● **Exercise objective**: Give an exact copy of the lines from the beginning of the listing below to the "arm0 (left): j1" line, inclusive.

● **Data records**:

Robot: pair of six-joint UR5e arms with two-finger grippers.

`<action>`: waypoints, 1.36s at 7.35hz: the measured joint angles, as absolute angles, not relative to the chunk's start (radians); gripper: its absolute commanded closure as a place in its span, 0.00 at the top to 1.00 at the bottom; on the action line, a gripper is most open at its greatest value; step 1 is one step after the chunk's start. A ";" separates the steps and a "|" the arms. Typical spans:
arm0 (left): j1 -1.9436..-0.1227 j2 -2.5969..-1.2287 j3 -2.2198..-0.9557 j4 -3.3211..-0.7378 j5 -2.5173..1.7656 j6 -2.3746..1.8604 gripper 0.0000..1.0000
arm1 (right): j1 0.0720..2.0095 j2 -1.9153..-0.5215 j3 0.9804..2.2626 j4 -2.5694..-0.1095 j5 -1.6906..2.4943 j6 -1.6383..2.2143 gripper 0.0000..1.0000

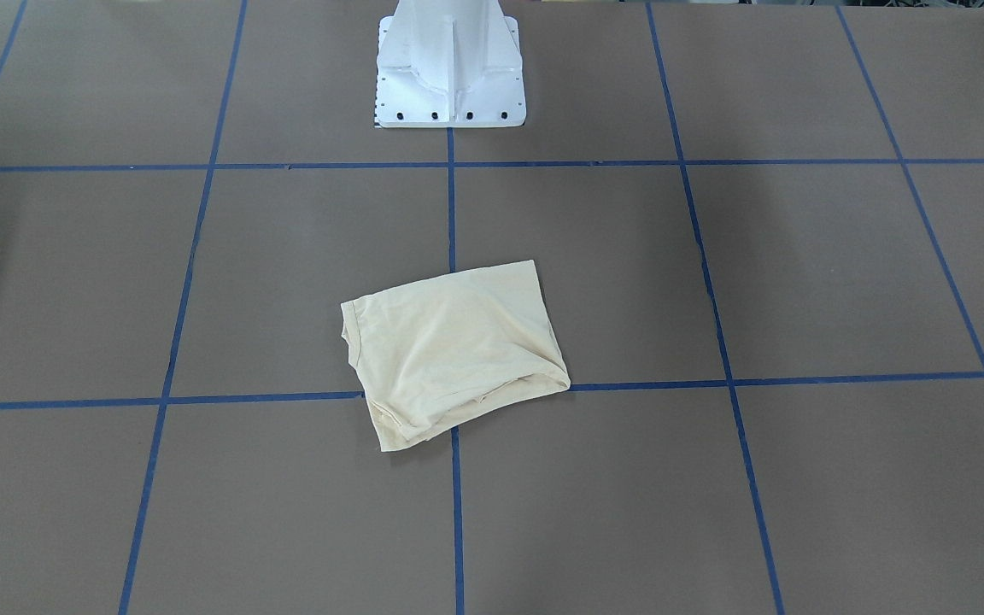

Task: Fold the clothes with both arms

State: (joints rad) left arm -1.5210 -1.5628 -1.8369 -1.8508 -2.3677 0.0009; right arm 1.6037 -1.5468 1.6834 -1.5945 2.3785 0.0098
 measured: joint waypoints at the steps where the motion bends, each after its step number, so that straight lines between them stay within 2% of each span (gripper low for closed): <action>1: -1.520 -1.550 -1.847 -1.851 -2.376 -0.003 1.00 | 1.602 -1.599 1.741 -1.594 2.371 0.009 1.00; 6: -1.522 -1.408 -1.930 -1.930 -2.375 0.003 1.00 | 1.490 -1.722 1.871 -1.606 2.275 0.003 1.00; 10: -1.519 -1.404 -1.933 -1.933 -2.378 0.006 1.00 | 1.495 -1.762 1.882 -1.592 2.365 0.000 1.00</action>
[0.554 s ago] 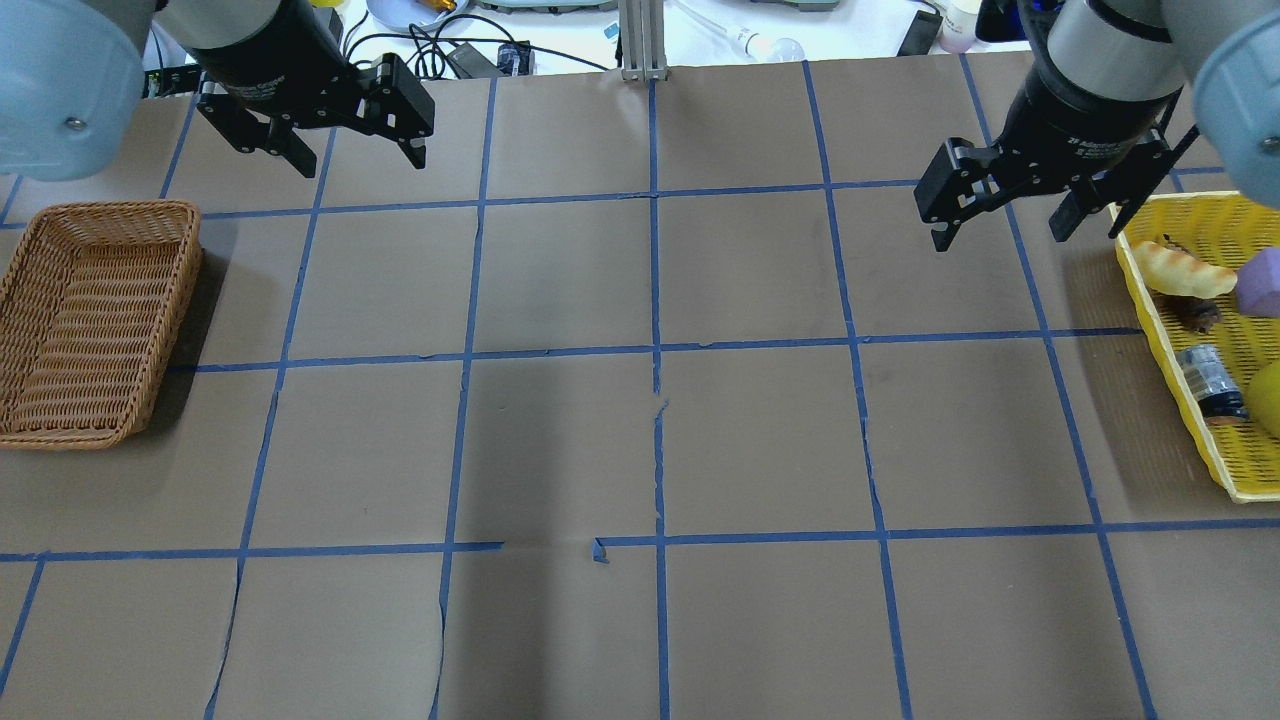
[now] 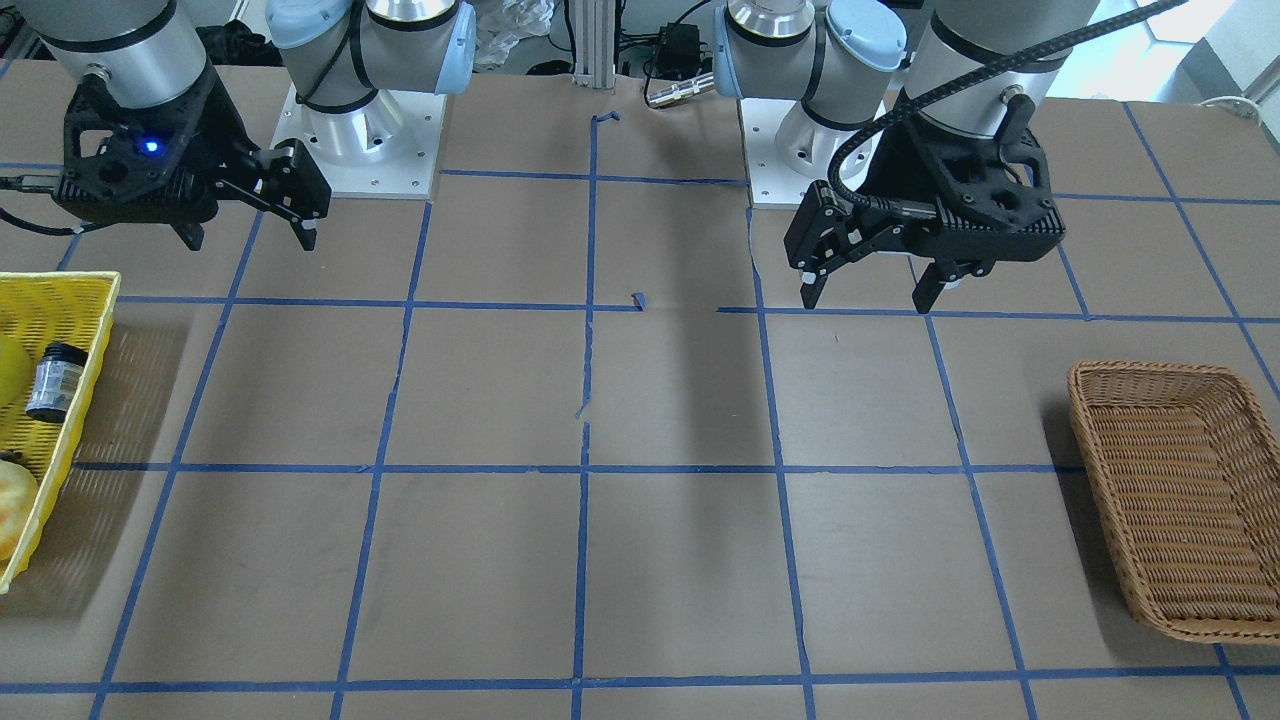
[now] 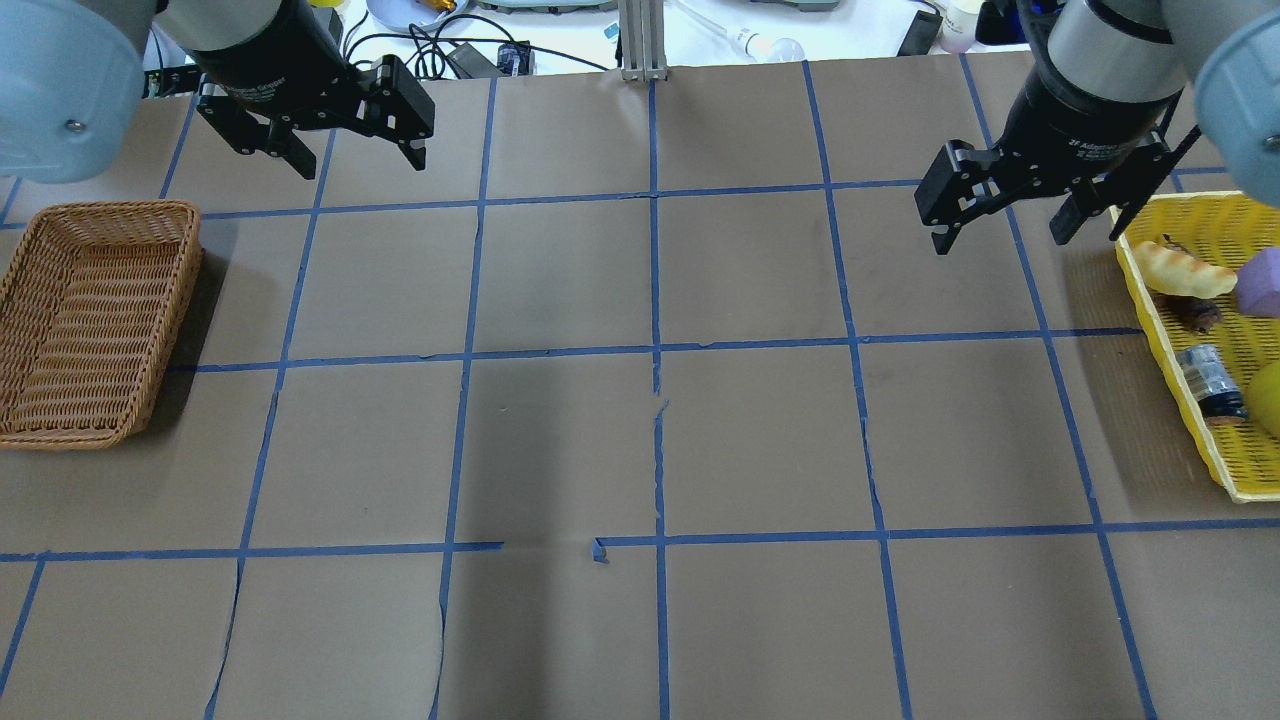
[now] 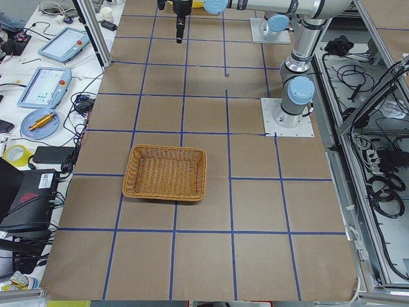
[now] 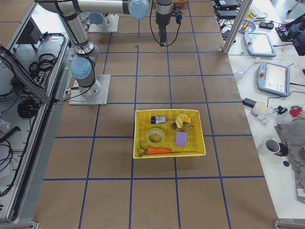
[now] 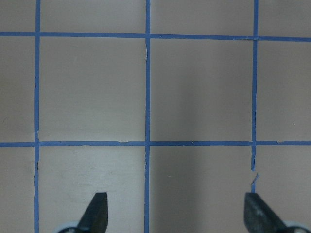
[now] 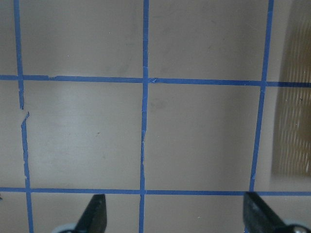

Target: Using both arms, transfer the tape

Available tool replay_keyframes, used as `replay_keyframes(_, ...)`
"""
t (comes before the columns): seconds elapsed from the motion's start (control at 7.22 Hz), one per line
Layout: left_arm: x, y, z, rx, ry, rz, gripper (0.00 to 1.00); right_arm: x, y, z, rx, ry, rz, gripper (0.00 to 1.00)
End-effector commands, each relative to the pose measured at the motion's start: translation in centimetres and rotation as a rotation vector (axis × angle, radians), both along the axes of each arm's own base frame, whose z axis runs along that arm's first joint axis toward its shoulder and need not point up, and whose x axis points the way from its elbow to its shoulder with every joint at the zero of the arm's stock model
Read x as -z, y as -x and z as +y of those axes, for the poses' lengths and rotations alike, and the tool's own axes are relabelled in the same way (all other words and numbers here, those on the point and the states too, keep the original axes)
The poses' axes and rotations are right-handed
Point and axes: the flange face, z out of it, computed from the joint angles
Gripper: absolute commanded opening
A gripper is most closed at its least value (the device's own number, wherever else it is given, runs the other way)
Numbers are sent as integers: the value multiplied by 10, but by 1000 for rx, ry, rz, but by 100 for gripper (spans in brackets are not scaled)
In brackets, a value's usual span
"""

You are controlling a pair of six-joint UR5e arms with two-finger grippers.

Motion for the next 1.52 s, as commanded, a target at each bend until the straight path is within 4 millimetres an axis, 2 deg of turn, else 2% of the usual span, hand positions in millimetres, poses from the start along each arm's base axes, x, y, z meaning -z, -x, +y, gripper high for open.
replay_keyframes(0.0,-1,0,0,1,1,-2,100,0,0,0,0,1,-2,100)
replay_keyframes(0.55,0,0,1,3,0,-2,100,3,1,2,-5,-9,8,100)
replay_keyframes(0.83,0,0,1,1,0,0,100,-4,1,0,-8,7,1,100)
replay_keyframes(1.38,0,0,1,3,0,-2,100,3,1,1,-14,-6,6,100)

● **Expected output**:
Robot: pair of six-joint UR5e arms with two-finger grippers.

`<action>`: waypoints, 1.36s at 7.35hz: the measured joint angles, as absolute angles, not relative to the chunk's start (radians); gripper: its absolute commanded closure as a place in its span, 0.00 at the top to 1.00 at the bottom; on the action line, a gripper is most open at its greatest value; step 1 is one step after the chunk's start. A ";" separates the steps and a "|" the arms. Typical spans:
arm0 (left): j1 -1.9436..-0.1227 j2 -2.5969..-1.2287 j3 -2.2198..-0.9557 j4 -3.3211..-0.7378 j5 -2.5173..1.7656 j6 -2.3746..1.8604 gripper 0.0000..1.0000

What has been written here completes the answer.